● Exercise directions
The pictures do not belong in the copy. Restate all of the records word for word.

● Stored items
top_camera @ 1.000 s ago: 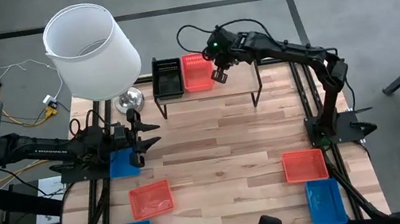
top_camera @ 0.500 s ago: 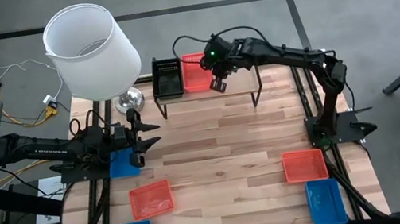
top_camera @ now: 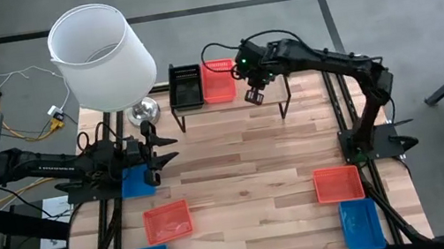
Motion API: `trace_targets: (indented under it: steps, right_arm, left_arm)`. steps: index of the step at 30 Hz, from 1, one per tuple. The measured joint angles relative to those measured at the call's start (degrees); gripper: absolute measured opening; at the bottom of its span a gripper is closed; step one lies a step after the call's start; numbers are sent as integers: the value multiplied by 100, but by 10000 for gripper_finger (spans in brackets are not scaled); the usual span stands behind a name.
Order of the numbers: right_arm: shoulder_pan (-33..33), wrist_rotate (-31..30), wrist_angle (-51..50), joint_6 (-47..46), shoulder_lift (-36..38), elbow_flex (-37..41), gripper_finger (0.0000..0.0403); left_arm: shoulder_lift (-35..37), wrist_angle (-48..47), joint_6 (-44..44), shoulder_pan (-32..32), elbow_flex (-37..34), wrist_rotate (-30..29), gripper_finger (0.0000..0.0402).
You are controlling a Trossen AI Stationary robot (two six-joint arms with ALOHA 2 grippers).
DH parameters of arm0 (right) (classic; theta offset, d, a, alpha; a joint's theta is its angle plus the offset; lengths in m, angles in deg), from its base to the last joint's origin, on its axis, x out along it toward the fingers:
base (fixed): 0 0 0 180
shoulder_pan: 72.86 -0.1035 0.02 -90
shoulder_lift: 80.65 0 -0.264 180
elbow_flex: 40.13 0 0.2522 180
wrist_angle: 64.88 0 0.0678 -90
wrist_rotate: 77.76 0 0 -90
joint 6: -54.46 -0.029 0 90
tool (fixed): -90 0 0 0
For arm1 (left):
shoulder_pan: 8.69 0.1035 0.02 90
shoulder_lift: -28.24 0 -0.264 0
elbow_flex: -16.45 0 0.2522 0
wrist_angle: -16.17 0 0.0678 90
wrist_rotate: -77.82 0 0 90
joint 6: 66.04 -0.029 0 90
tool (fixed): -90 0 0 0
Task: Stack baskets on shelf by color
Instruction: Stack the right orange bin on top of the orange bin on the shelf
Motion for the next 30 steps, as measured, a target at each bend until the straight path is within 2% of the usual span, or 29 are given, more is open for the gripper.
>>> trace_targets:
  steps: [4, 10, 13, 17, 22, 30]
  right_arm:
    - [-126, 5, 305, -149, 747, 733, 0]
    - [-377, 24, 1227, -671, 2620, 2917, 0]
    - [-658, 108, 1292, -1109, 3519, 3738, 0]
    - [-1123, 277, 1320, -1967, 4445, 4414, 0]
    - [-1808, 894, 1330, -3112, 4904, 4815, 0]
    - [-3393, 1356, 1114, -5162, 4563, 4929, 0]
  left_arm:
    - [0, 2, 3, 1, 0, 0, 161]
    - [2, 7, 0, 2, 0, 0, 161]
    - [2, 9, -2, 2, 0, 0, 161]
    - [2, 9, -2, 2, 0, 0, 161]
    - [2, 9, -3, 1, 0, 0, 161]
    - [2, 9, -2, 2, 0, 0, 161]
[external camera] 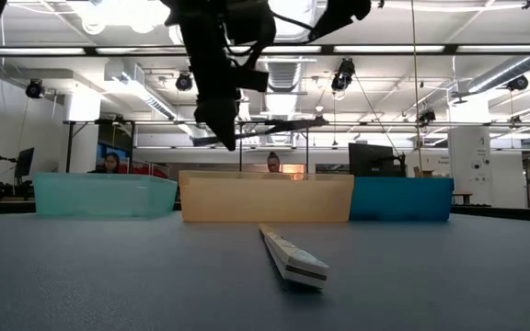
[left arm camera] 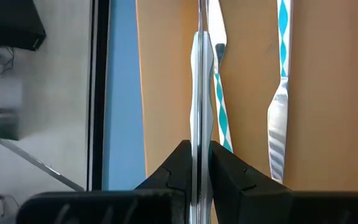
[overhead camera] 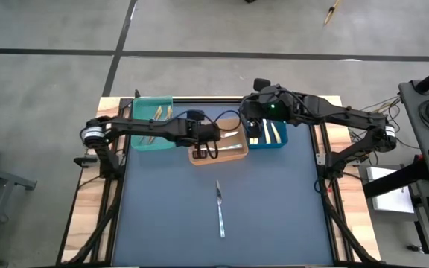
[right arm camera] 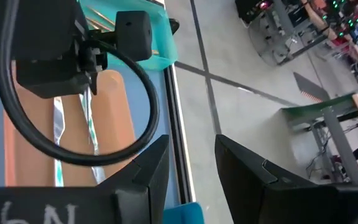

● Solved exercise
top_camera @ 1.000 s ago: 
top_camera @ 0.500 s ago: 
top_camera @ now: 
Motion API: `trace_targets: (indented under it: steps, right_arm, left_arm)`. steps: index of the step at 30 Hz, from 1, one per tuple. The measured joint angles relative to those measured at the call's start (degrees); gripper: absolute measured opening; at the bottom of its span a gripper is closed; step one lies a step after the call's start; numbers are sent as integers: the value multiplied by 100, but by 10000 for gripper_finger (spans in brackets are not scaled); the usual span stands behind a name.
Order of the numbers: right_arm: shoulder_pan (-33..33), wrist_rotate (-31..30), wrist_angle (-51..50), joint_6 (-47..46), shoulder_lift (-36..38), elbow_flex (-37..41), gripper_finger (0.0000..0.0403); left_arm: shoulder_lift (-35..37), wrist_angle (-48..47), joint_6 (-44..44), shoulder_pan (-32..32), elbow_flex (-37..34), wrist_rotate (-30..29), gripper_finger (0.0000..0.0402).
You are controlling a Trossen AI Stationary robot (two six-joint arms with ALOHA 2 grippers).
DH parameters of arm0 (right) (classic; theta offset, d, a, alpha; a joint's theta is its angle plus the offset; lengths in m, angles in deg), from its base to the last joint's origin, on its axis, x out along it toward the fingers:
base (fixed): 0 0 0 180
shoulder_pan: 72.86 -0.1035 0.02 -90
shoulder_lift: 80.65 0 -0.264 180
elbow_flex: 40.13 0 0.2522 180
wrist_angle: 64.88 0 0.0678 -90
wrist_rotate: 77.76 0 0 -90
joint 6: -54.46 -0.029 0 90
tool (fixed): -90 0 0 0
For arm1 (left):
shoulder_pan: 8.69 0.1035 0.02 90
shoulder_lift: -28.24 0 -0.264 0
elbow_flex: -16.45 0 0.2522 0
wrist_angle: -16.17 0 0.0678 90
wrist_rotate: -77.82 0 0 90
joint 6: 66.04 -0.029 0 90
tool (fixed): -90 0 0 0
Task: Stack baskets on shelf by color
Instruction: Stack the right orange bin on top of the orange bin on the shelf
Motion for the next 30 steps, as measured, a target at each bend until the straight path is within 2% of the usual span, or 29 are given, more is open for the gripper.
>>> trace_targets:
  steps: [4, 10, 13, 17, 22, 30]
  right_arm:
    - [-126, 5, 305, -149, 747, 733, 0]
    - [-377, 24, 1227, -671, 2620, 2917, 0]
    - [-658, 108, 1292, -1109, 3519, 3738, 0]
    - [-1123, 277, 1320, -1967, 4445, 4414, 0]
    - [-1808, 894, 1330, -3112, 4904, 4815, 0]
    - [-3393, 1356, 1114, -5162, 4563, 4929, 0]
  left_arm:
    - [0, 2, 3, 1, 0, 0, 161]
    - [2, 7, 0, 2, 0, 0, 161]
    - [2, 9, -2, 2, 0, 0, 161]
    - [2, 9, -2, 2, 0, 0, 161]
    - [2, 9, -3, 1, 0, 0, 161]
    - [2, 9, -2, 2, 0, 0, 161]
[external camera] 
[left arm camera] 
[overhead camera] 
[right arm camera] 

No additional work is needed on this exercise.